GOAL OF THE EXERCISE: Provide only the number of lines below that hold "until".

INPUT DATA:
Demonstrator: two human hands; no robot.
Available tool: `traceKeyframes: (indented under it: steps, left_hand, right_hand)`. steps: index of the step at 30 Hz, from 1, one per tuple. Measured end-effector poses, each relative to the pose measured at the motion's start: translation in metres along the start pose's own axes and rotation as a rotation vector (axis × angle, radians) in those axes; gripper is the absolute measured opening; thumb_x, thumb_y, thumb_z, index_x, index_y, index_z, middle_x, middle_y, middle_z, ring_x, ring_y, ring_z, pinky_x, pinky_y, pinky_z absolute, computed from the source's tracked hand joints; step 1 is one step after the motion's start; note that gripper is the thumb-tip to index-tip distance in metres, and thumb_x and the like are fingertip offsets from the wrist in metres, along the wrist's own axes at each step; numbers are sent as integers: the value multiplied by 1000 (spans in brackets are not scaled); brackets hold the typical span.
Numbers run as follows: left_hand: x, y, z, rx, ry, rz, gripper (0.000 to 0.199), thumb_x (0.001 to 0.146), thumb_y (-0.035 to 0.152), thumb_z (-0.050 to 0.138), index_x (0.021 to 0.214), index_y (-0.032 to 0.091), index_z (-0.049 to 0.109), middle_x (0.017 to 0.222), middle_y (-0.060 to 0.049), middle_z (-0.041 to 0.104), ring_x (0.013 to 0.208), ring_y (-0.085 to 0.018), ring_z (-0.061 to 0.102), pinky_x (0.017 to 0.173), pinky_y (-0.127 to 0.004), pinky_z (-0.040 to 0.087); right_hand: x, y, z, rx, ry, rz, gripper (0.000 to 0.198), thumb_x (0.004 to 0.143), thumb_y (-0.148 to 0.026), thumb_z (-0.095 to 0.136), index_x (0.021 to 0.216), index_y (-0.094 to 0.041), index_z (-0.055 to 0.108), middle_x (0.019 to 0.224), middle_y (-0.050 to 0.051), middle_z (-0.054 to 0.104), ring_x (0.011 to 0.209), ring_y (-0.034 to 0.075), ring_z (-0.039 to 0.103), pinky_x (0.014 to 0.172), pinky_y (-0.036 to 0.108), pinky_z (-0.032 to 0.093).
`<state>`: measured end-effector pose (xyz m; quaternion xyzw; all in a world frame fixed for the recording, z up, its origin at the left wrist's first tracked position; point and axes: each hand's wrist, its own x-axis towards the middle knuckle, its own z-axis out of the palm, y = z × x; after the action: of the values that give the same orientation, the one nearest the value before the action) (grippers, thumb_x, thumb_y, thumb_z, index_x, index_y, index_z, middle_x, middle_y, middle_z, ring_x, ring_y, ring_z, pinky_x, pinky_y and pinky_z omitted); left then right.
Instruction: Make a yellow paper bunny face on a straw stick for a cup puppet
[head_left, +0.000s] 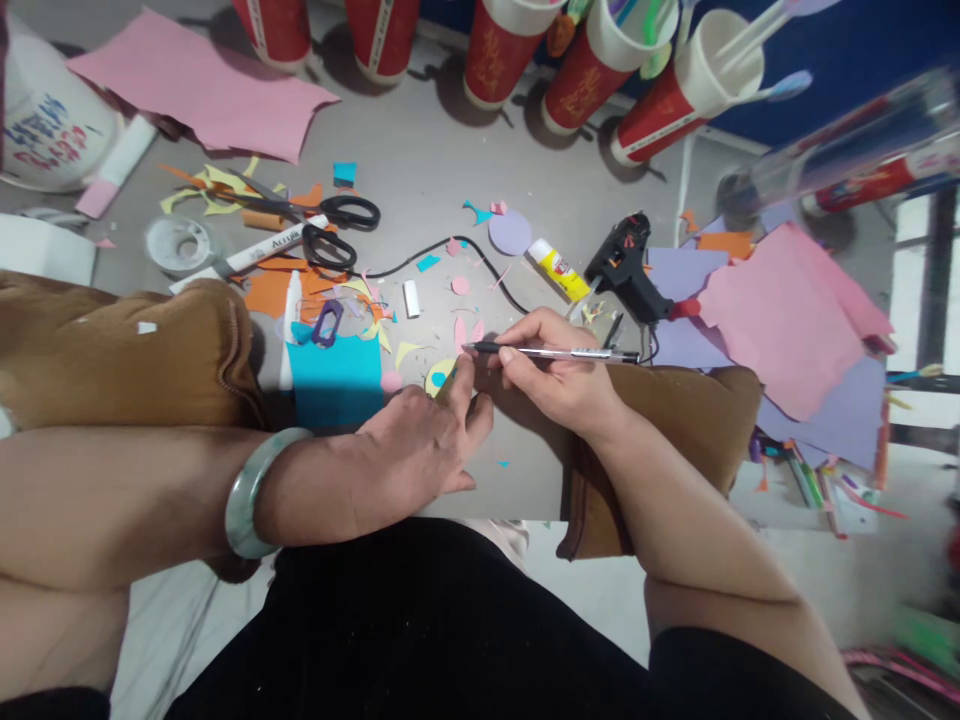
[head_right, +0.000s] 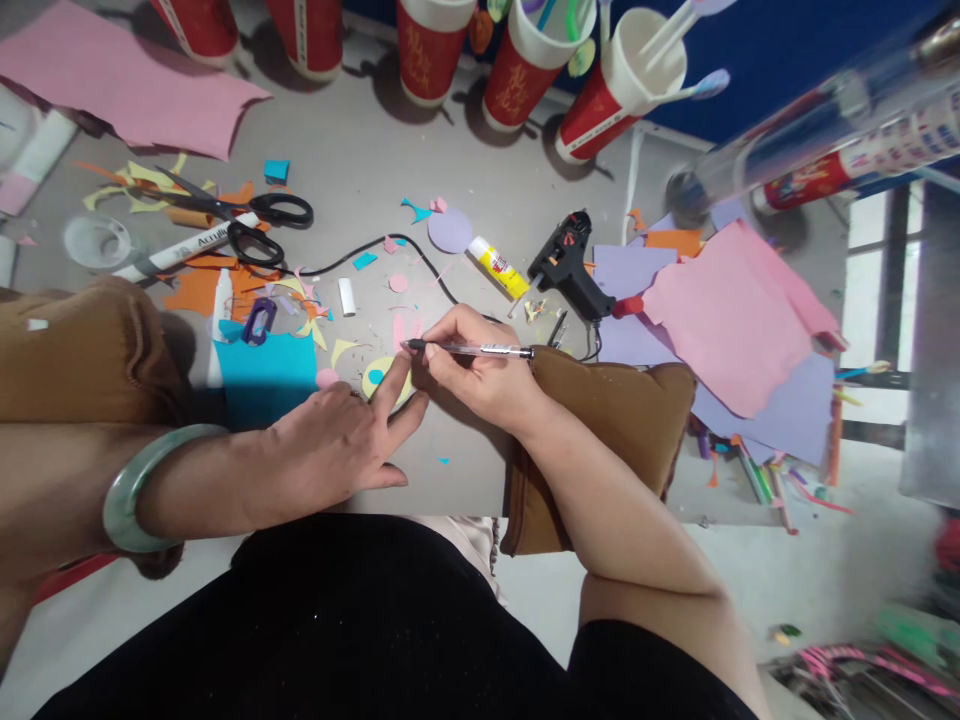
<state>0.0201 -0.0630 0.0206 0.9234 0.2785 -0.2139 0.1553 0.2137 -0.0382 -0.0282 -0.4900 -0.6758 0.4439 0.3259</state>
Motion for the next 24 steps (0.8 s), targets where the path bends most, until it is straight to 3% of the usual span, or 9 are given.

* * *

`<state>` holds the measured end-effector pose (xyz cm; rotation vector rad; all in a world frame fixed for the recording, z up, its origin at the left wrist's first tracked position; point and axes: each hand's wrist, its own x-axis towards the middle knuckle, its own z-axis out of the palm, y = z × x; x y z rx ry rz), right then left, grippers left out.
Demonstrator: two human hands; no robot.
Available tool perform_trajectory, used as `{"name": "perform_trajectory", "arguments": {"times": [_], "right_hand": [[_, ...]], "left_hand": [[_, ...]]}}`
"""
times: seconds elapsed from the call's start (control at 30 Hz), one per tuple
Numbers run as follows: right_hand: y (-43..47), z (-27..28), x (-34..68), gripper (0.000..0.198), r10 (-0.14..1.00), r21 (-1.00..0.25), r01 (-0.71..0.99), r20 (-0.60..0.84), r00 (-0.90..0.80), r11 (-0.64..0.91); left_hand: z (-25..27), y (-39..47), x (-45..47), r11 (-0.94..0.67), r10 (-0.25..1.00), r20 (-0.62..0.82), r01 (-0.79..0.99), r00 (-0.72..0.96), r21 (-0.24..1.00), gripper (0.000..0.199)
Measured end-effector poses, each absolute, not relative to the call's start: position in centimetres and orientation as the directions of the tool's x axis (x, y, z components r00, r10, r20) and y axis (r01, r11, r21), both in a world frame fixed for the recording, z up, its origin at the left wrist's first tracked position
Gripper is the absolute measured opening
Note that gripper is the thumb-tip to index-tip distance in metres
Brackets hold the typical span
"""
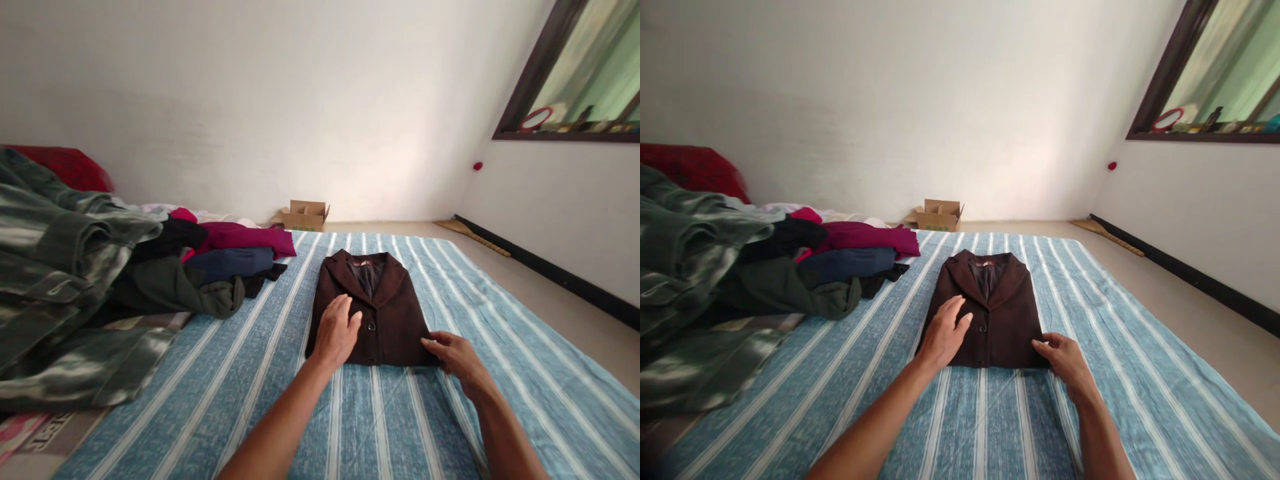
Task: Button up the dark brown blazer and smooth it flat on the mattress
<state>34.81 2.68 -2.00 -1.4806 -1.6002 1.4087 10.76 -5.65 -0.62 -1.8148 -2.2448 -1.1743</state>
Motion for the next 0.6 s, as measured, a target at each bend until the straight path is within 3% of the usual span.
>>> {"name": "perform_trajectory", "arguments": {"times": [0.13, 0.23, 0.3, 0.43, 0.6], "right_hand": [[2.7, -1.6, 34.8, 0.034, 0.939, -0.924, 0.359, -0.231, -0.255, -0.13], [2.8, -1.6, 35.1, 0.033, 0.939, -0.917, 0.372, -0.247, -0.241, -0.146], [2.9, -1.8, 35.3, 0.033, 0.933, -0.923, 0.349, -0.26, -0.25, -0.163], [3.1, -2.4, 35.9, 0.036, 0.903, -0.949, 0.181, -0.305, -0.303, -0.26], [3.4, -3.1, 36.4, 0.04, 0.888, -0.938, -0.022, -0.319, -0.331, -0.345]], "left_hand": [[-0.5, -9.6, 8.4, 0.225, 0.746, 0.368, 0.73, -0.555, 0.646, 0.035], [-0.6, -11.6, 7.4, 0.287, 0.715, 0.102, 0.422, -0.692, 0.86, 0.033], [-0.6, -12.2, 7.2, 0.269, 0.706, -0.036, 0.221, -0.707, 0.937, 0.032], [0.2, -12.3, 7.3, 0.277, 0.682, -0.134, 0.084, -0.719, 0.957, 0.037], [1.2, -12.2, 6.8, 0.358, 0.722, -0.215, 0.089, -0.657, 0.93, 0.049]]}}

ANSWER FOR THIS EXERCISE: 2